Now however, that ability is back, so use it, and eat better! 

 

Cheap Housebrand or guarantors of quality

confused consumer

Consumers make purchase choices for a whole range of reasons, quality, size, experience, brand, price, freshness, produce provenance, and so on.

Supermarkets in Europe have for years been marketing their housebrands as much more than cheapo versions of branded products, they are brands themselves, with all the attributes of proprietary brands.

In Australia there have been housebrands for 35 years, I know, as I peripherally s involved in the launch of the first one, the now defunct  Franklins “No Frills” margarine, in about 1978. For most of the 35 years since, Australian Housebrands were little more than cheap products, where the manufactures pulled out as much ingredient and packaging cost  as possible, apart from the few regulated categories like milk where Housebrands did not appear until de-regulation of the distribution system, and ice cream where the dairy fat level is proscribed at 10%.

More recently, Housebrands have been repositioned to be more like “Brands” than cheap substitutes, and retailers are actively seeking to add product quality to the parameters, while still being extremely aggressive about product cost from the manufacturer, difference now is that the world is the potential source, not just Australian manufacturers.

However, the  efforts appear to be flagging, as price remains the primary consumer purchase reason for Housebrands, but the consumers choice is being reduced as retailers allocate their shelf-space to their own brands in an effort to both build Housebrand sales and the enhanced margins they can deliver.
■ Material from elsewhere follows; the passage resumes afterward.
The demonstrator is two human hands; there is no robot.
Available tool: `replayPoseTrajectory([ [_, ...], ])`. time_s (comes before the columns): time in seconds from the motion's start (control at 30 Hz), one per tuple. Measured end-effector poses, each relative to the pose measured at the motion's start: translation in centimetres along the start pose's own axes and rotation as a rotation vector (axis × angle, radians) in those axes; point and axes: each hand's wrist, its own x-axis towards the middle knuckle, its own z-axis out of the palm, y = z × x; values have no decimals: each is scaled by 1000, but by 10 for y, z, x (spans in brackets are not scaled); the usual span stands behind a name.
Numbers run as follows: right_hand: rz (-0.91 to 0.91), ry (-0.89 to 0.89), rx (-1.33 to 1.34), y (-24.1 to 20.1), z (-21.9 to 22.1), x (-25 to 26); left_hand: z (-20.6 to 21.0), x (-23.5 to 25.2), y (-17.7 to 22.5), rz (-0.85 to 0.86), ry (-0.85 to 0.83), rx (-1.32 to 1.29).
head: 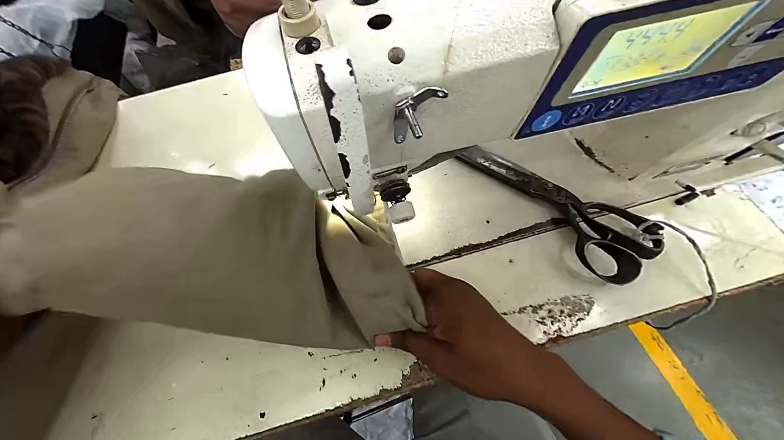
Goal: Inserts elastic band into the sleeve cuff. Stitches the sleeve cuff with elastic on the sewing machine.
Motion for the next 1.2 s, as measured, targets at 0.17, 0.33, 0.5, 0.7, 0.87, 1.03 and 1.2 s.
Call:
replayPoseTrajectory([
  [0.17,-14,6,-168,0,7,-2,4,22,25,98,-279,-60],
  [0.33,17,74,-273,-8,16,6,-29,-12,191,495,126,-376],
  [0.5,-10,-12,-252,-8,17,-5,34,29,205,445,-137,-308],
  [0.7,-29,-346,147,-1,-35,4,29,48,192,652,-297,-343],
  [0.87,-33,-348,12,-7,-25,11,22,56,190,558,-373,-240],
  [1.03,-75,-207,72,4,-13,0,34,47,192,567,-316,-426],
  [1.2,117,8,151,10,-37,21,48,29,197,261,-178,-601],
])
Perhaps this is a contributor to the apparent renewed growth of specialty and niche retail, and the decision of many SME’s to avoid the two major retailers, and pursue alternative channels.

Housebrands are failing to be either guarantors of quality, as  “proper” proprietary brands would be, and they are often no longer as cheap as they were, so consumers are getting confused.

In consumer confusion lies  opportunity for innovative marketers.